International Institute for Population Sciences, Deonar, Mumbai, India.
J Urban Health. 2011 Apr;88(2):311-28. doi: 10.1007/s11524-010-9532-7.
This paper examines trends in three reproductive healthcare indicators- namely, antenatal care, medical assistance at delivery, and contraceptive use among the urban poor and non-poor in India using data from the National Family Health Surveys, 1992-1993 and 2005-2006. The urban poor and non-poor are derived from composite wealth indices based on a set of economic proxies. Results indicate that the estimates of poor and non-poor are reliable. During the last 14 years, the service coverage in all three indicators has increased in the country, among both the urban poor and non-poor. However, the utilization of reproductive health services is concentrated among the urban non-poor cutting across the states, with the exception of Kerala.
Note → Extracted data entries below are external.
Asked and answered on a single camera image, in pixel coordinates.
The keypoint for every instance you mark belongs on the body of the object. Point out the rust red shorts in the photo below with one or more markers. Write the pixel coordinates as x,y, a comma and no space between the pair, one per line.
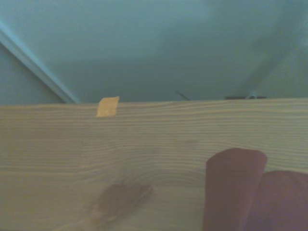
240,192

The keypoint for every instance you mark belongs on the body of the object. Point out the small orange tape piece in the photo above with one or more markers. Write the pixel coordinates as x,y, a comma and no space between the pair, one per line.
107,107

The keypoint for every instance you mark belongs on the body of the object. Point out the white door trim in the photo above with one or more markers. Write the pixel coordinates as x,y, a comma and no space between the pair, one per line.
33,65

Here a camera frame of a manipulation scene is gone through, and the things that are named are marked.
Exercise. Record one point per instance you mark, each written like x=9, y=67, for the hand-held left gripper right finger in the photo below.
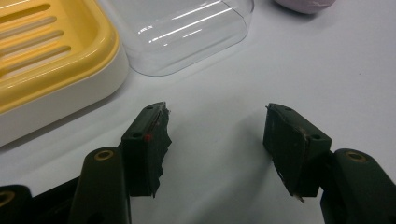
x=299, y=149

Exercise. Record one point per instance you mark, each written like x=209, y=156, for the clear plastic soap dish lid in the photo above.
x=183, y=31

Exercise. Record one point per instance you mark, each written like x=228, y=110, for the pale purple soap bar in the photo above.
x=306, y=4

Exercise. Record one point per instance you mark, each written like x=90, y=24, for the yellow and white soap dish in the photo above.
x=46, y=53

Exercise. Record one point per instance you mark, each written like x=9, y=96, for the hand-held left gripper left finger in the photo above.
x=143, y=155

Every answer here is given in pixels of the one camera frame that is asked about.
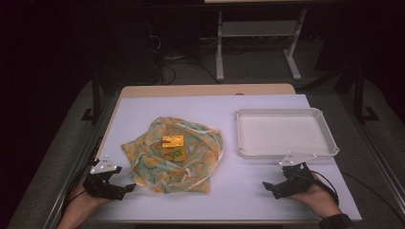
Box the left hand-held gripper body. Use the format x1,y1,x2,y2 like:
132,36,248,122
82,155,126,201

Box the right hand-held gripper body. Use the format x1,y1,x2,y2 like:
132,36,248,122
272,151,318,200

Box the person's left hand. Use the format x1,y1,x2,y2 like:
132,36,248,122
72,183,113,219

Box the person's right hand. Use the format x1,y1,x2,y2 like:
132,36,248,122
287,173,342,219

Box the floral mesh cloth bag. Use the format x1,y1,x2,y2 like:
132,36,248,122
120,115,224,195

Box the white plastic tray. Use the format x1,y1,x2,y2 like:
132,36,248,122
235,107,341,160

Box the orange packet with green print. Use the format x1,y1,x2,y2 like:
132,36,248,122
162,146,187,164

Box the yellow small box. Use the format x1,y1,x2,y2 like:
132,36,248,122
161,135,185,149

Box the black metal stand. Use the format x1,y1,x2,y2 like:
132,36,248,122
351,65,380,125
80,70,103,125

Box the white table mat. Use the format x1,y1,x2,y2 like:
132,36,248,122
91,94,363,222

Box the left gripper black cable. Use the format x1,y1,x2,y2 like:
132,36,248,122
60,136,104,215

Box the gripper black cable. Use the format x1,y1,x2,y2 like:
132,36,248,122
299,169,340,206
60,136,104,215

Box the aluminium frame rail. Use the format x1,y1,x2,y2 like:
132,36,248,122
336,92,405,211
42,94,119,229

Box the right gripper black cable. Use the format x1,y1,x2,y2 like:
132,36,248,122
299,169,340,206

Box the black floor cables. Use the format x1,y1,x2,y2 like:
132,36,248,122
146,31,221,86

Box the white metal desk frame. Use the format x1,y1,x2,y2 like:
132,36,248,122
215,9,309,82

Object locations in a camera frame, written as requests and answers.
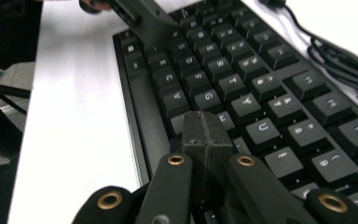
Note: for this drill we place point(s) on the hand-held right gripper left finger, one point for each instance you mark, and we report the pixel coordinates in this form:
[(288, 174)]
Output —
[(195, 140)]

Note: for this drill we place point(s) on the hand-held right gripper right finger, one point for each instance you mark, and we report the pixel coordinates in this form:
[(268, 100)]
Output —
[(220, 146)]

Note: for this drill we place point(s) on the black computer keyboard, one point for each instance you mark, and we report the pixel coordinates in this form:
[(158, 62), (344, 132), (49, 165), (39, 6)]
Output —
[(261, 87)]

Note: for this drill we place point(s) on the white board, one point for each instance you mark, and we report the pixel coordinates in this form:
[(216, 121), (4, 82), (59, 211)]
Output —
[(80, 124)]

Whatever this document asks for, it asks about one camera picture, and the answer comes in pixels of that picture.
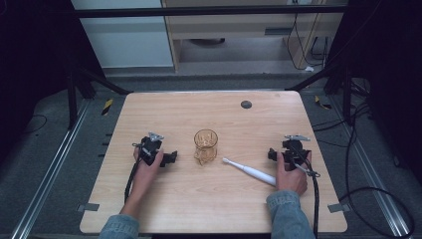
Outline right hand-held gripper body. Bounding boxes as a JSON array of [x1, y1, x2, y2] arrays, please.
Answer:
[[281, 133, 314, 172]]

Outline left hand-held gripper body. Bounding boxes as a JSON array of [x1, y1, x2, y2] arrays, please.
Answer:
[[131, 131, 166, 167]]

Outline white electric toothbrush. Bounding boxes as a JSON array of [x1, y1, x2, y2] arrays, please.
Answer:
[[221, 156, 278, 187]]

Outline clear glass cup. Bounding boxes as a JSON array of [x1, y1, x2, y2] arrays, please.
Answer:
[[193, 128, 219, 166]]

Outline person's left hand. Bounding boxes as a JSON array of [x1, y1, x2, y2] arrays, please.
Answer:
[[131, 147, 165, 201]]

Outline person's right hand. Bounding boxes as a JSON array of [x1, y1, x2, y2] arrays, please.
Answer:
[[275, 151, 310, 196]]

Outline yellow black tape strip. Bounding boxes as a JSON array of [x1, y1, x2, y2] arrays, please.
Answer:
[[101, 98, 114, 117], [314, 95, 332, 111]]

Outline black metal stand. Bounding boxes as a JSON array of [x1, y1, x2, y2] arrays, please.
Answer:
[[284, 62, 371, 126], [64, 61, 134, 131]]

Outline white cabinet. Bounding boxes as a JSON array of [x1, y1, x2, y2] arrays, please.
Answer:
[[70, 0, 175, 70]]

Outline black curtain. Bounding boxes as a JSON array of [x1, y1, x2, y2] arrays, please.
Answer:
[[322, 0, 422, 187], [0, 0, 107, 163]]

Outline light wooden desk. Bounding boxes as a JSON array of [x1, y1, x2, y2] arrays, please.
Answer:
[[160, 0, 348, 74]]

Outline left hand-held gripper cable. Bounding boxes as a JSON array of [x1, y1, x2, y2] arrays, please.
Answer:
[[123, 155, 144, 204]]

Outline hand-held gripper cable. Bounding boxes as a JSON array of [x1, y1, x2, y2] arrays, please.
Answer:
[[292, 145, 321, 239], [123, 155, 144, 204]]

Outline right hand-held gripper cable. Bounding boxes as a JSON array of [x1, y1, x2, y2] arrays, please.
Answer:
[[292, 145, 321, 239]]

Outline black floor cable loop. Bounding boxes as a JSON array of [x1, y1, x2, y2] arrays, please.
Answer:
[[312, 102, 416, 239]]

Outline grey table bracket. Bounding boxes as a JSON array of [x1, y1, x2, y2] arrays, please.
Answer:
[[326, 202, 351, 214], [77, 202, 101, 213]]

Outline metal floor rail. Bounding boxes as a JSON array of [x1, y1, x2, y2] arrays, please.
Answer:
[[10, 99, 92, 239], [327, 95, 413, 239]]

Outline black hanging cables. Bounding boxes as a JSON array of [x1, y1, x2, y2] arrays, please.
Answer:
[[286, 12, 333, 72]]

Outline thin black floor cable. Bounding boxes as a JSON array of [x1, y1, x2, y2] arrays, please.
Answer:
[[22, 114, 49, 135]]

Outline black horizontal frame bar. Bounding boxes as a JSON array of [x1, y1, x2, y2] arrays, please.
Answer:
[[70, 5, 348, 19]]

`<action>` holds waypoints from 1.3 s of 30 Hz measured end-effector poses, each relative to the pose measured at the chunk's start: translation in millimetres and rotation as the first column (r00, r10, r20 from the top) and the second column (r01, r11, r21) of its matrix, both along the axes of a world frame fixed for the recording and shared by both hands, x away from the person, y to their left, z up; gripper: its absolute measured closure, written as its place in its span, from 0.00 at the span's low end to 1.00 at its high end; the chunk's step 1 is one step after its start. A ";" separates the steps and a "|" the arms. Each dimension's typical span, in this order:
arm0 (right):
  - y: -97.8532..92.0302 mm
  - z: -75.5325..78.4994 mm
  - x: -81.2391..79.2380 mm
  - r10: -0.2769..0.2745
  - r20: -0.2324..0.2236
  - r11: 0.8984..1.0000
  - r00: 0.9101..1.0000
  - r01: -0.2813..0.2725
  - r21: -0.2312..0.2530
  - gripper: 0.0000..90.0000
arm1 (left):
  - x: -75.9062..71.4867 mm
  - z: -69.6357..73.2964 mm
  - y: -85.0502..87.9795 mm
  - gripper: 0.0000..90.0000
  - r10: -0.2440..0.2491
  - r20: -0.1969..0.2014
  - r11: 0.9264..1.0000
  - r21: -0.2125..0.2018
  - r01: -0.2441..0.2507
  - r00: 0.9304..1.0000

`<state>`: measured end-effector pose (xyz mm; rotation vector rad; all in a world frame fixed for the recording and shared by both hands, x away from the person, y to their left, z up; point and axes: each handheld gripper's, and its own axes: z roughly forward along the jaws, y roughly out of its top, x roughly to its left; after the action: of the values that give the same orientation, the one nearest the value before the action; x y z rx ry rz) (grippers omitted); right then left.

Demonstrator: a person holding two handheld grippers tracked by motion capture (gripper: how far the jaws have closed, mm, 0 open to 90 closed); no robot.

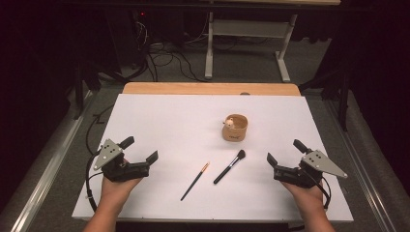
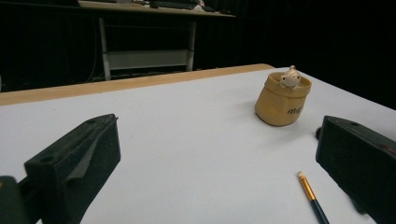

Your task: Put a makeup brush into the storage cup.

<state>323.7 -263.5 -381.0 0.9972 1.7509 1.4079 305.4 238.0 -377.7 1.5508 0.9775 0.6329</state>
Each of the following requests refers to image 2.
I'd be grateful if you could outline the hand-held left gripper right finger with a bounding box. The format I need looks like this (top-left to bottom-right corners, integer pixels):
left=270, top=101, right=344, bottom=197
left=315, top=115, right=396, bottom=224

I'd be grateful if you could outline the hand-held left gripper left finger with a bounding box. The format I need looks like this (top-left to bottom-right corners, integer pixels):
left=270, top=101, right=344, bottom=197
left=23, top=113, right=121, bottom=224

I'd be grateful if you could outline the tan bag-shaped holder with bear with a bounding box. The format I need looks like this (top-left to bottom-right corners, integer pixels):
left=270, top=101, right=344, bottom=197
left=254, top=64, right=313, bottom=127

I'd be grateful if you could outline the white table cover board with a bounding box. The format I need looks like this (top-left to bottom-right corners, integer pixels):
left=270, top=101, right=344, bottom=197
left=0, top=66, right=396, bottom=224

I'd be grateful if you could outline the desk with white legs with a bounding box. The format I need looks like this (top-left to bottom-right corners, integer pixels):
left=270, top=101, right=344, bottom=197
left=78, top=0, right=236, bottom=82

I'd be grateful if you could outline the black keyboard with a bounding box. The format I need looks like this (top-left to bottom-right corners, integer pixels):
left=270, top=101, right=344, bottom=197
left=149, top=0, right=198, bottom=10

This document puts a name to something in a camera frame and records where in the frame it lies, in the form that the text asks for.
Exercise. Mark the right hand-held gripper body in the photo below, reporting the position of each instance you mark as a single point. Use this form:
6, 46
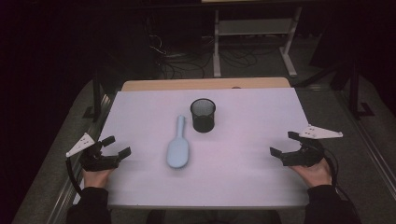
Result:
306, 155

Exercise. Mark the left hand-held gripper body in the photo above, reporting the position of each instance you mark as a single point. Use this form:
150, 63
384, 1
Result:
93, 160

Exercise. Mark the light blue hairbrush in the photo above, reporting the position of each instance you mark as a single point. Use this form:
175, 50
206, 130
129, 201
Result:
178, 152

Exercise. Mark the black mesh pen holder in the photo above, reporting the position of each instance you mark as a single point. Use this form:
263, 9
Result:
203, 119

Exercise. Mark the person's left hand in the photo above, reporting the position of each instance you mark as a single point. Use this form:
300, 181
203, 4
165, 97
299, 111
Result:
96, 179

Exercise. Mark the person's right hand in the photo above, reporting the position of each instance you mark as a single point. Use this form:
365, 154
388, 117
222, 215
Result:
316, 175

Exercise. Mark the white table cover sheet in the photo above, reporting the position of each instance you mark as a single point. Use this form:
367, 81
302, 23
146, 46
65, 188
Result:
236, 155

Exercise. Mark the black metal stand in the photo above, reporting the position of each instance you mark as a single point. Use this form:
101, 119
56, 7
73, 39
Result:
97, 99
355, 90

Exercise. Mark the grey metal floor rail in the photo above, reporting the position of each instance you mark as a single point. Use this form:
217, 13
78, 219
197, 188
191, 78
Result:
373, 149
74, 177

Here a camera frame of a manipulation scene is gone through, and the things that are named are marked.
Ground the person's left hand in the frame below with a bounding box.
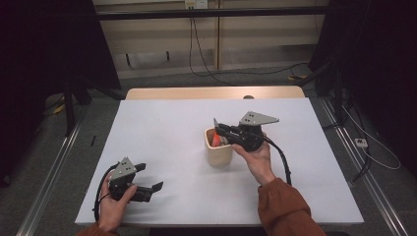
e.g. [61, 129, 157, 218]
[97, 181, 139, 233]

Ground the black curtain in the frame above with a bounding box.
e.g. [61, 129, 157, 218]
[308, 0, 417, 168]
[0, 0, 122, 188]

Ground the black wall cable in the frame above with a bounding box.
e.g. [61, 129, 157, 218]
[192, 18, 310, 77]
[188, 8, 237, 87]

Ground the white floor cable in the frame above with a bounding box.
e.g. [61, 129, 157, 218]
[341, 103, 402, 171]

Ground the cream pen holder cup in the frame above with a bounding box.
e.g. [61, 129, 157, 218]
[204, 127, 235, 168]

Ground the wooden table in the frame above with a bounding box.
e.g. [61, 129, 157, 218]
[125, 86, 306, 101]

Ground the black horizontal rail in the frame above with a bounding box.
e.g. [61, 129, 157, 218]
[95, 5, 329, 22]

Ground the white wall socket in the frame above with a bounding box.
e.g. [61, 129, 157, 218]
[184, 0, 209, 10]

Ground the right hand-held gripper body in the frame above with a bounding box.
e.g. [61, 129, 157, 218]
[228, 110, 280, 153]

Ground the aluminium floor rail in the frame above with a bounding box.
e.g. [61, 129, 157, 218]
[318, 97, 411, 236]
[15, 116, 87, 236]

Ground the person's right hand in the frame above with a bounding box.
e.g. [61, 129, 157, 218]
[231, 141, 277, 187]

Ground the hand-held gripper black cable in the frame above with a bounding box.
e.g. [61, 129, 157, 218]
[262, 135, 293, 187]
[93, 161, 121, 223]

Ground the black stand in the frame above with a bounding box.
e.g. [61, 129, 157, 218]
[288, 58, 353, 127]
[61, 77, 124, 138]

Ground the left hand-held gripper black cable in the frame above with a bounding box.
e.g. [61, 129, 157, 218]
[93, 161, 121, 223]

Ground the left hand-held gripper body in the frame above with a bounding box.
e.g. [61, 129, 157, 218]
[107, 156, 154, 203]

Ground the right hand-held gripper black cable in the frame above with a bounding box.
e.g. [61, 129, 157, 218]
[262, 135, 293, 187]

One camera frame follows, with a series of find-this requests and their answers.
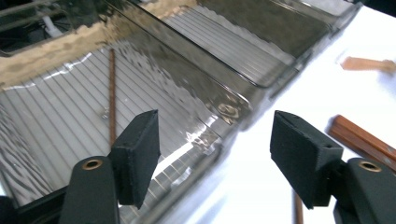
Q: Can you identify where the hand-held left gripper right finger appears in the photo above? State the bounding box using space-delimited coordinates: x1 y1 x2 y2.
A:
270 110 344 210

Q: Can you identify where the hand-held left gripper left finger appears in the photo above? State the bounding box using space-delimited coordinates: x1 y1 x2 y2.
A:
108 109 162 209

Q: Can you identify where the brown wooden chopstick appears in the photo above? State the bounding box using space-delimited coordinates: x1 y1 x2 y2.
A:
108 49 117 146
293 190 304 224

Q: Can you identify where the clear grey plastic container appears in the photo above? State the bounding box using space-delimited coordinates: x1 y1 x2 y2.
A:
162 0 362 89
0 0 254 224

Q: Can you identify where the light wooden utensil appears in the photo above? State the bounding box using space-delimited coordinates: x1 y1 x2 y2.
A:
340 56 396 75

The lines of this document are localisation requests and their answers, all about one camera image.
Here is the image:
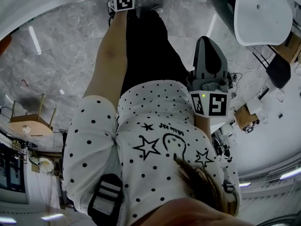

While the non-poor/poor gap in antenatal care and medical assistance at delivery remained large over the years, the gap in contraceptive use has narrowed down cutting across states. After adjusting for other confounders, household poverty was found to be a significant barrier in the utilization of reproductive healthcare services across the states. It has been observed that the utilization of reproductive healthcare services followed a continuum of rural total, urban poor, and urban non-poor.
本文利用印度国家家庭健康调查(1992-1993 年和 2005-2006 年)的数据,考察了印度城市贫困和非贫困人群在产前护理、分娩时的医疗救助和避孕措施这三个生殖健康指标方面的变化趋势。城市贫困和非贫困人群是根据一套经济指标综合财富指数得出的。结果表明,贫困和非贫困人群的估算值是可靠的。在过去的 14 年中,印度城乡贫困和非贫困人群在这三个指标中的服务覆盖率都有所增加。然而,生殖健康服务的利用率主要集中在城市非贫困人群中,这在各个邦都有体现,喀拉拉邦除外。尽管多年来产前护理和分娩时的医疗救助方面的非贫困/贫困差距仍然很大,但避孕措施方面的差距在各个邦都有所缩小。在调整了其他混杂因素后,发现家庭贫困是各邦生殖保健服务利用的一个重要障碍。可以发现,生殖保健服务的利用呈现出农村总人口、城市贫困人口和城市非贫困人口的连续体。